[Dangos]

I'm currently in AP chemistry learning about properties of solids and liquids. One of the concepts in the chapter is about conductivity. The textbook explains that metallic solids like iron are conductive because the difference in energy between the filled and unfilled molecular orbitals is extremely small, whereas network solids like diamond are not conductive because the difference in energy between the filled and unfilled molecular orbitals are large.
Although I understand that the difference in energy between filled and unfilled molecular orbitals helps determine the conductivity of a solid, I am unsure about what determines the difference in energy between the filled and unfilled molecular orbitals.

[AdiDex]

Basically Two Things -:

1. Overlap Efficiency (Technical term is Overlap Integral) between Atomic Orbitals ---> More will be the overlap , more will be the difference between resulting  Bonding and non-bonding orbitals .

2. Similarity in Energies of Starting Orbitals ---> If Two orbitals has similar energy , then the overlap will be better , i.e. The difference between resulting bonding and non-bonding  will be better .

[Burner]

I'm currently in AP chemistry learning about properties of solids and liquids. One of the concepts in the chapter is about conductivity. The textbook explains that metallic solids like iron are conductive because the difference in energy between the filled and unfilled molecular orbitals is extremely small, whereas network solids like diamond are not conductive because the difference in energy between the filled and unfilled molecular orbitals are large.
Although I understand that the difference in energy between filled and unfilled molecular orbitals helps determine the conductivity of a solid, I am unsure about what determines the difference in energy between the filled and unfilled molecular orbitals.

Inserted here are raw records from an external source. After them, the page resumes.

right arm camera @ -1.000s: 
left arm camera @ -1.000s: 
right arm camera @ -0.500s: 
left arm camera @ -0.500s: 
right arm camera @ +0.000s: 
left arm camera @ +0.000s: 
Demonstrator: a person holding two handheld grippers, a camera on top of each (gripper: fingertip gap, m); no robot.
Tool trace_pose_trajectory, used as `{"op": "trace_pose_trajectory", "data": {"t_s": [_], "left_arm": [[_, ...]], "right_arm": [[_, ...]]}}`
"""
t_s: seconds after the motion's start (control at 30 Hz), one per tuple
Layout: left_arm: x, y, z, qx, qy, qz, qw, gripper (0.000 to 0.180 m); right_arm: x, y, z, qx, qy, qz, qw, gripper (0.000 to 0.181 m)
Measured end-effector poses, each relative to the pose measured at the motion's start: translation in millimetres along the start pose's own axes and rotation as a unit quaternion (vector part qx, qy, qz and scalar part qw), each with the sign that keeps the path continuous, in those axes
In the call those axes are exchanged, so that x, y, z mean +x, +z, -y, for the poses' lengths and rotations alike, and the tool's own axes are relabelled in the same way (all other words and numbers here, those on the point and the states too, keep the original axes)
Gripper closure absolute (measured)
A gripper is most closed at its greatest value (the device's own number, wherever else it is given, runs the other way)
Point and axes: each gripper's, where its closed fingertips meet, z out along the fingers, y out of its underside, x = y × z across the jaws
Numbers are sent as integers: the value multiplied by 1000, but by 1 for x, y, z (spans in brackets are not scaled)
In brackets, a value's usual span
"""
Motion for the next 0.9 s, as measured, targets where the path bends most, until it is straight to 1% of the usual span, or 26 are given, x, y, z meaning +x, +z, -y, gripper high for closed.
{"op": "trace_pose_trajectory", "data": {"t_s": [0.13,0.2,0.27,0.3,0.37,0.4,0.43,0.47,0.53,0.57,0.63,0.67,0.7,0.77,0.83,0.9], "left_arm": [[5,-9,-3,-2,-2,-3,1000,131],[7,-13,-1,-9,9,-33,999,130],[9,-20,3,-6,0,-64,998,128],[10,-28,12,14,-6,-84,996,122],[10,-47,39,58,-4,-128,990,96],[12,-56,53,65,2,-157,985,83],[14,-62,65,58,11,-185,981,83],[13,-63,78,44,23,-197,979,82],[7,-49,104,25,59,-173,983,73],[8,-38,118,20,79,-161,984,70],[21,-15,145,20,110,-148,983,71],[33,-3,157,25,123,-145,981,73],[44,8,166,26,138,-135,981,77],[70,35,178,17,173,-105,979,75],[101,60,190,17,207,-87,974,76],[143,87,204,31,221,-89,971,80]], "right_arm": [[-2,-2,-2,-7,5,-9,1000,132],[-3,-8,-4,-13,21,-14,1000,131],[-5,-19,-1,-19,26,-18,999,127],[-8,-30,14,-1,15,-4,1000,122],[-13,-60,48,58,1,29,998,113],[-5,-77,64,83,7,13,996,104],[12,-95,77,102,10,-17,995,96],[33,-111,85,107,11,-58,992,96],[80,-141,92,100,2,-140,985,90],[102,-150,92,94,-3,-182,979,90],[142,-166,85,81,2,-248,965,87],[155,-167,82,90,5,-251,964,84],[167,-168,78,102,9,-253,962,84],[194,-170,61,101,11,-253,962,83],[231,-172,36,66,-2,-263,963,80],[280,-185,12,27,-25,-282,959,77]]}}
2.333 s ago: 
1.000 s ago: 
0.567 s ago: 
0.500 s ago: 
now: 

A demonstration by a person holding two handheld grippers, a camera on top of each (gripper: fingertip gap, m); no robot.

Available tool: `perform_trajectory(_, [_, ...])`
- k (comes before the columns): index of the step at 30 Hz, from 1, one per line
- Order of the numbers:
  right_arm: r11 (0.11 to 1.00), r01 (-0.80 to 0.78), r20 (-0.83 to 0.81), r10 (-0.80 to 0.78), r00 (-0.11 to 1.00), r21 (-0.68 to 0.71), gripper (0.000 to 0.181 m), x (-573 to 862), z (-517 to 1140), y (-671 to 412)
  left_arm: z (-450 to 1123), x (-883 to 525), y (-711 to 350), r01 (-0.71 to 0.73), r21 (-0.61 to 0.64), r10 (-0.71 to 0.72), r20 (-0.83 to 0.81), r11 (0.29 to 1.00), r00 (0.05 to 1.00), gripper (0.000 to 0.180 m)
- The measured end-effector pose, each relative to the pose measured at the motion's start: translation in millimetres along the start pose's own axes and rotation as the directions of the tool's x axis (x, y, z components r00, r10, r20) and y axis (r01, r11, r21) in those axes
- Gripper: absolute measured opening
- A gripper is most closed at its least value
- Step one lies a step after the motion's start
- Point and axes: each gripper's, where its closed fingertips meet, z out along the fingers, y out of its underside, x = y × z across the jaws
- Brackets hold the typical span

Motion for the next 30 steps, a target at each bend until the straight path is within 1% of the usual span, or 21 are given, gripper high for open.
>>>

I don't think the terms used here are very accurate. 'Atomic orbitals' should be used instead of 'molecular orbitals'. (Of course, more precise term would be 'valence band' and 'conduction band'). Also, because of this, there shouldn't be much relationship between conductivity and bonding/antibonding orbitals.

[Corribus]

Trying to understand conductivity of solids using atomic orbitals is a little bit like trying to understand Shakespeare starting with the alphabet. Technically possible, but missing many in-between steps.

What you really need is band theory, which models how the energies of many nearby atomic orbitals combine to form many molecular orbitals with varying energy values.  If you understand how two atomic orbitals combine to form two molecular orbitals with higher and lower energy, you are well on your way. Now imagine an very large (infinite limit) number of atomic orbitals combining to form a very large number of molecular orbitals. Rather than talking about individual orbitals at this point, it is more practical to speak of bands that are characterized by many molecular orbitals that are almost the same all blending together. The large number of electrons are then filled into these bands. Depending on whether the bands are fully filled or not with electrons is what determines whether the material is an electrical insulator, conductor, or semiconductor. To some extent you can predict this for solids based on inspection of the atomic orbitals of individual atoms, but not always.

You may find some more about band theory here: http://hyperphysics.phy-astr.gsu.edu/hbase/Solids/band.html

You may also find this video helpful: https://www.youtube.com/watch?v=zdmEaXnB-5Q

EDIT: Lol, having actually watched the video, I see it leaps into a similar problem with referring to atomic orbitals as being synonymous with bands. This must be a common thing in high school chemistry courses. I don't really like it, because it's not correct, but I guess such inaccuracies are part and parcel for teaching concepts like this at the high school level.  No wonder high school students are confused. If I find a better video I'll post it here.

[Enthalpy]

[...] what determines the difference in energy between the filled and unfilled molecular orbitals.

I don't know of any simple rule, method nor heuristic that would predict from its composition whether a solid is a conductor, a semiconductor or an insulator.

It's not a mere consequence of the elements' properties, as the same element or compound can be a semiconductor or an insulator depending on the allotrope. Pressure matters too: for instance hydrogen becomes metallic.

To some extent, atoms with very different electronegativity tend to make an insulating ceramic rather than a metal, but there are many exceptions like SnO₂ or AlN which are used as semiconductors, or like α-Sn (grey tin) which isn't metallic.

As well, bigger atoms tend to make a smaller bandgap. Compare (diamond) C, Si, Ge. Or Ga_1-xAl_xAs, GaAs...
http://www.ioffe.ru/SVA/NSM/Semicond/

But materials often have several valleys in their conduction band, and the elements' identity and proportion act differently on these valleys, putting one or an other lower, or even changing the crystal's structure. So while one might have expected BN to have a wider gap than AlN, it's not the case.

Experiment is the real answer here too. Computer simulations have nice successes in predicting them by computing wave functions.

One should note that materials called insulators 30 years ago are now used as semiconductors: MgO, Si, AlN...

I have no worry to use "molecular orbitals" as a synonym for "bands". It's the same as saying "one molecule" for a piece of metal or semiconductor, which I feel correct since chemical bonds link the atoms together. Though, when studying such huge molecules, you shouldn't imagine that a bond is local to an atom pair, even in an insulator: this concept is wrong but fruitful in chemical reactions, it's wrong and misleading for semiconductors.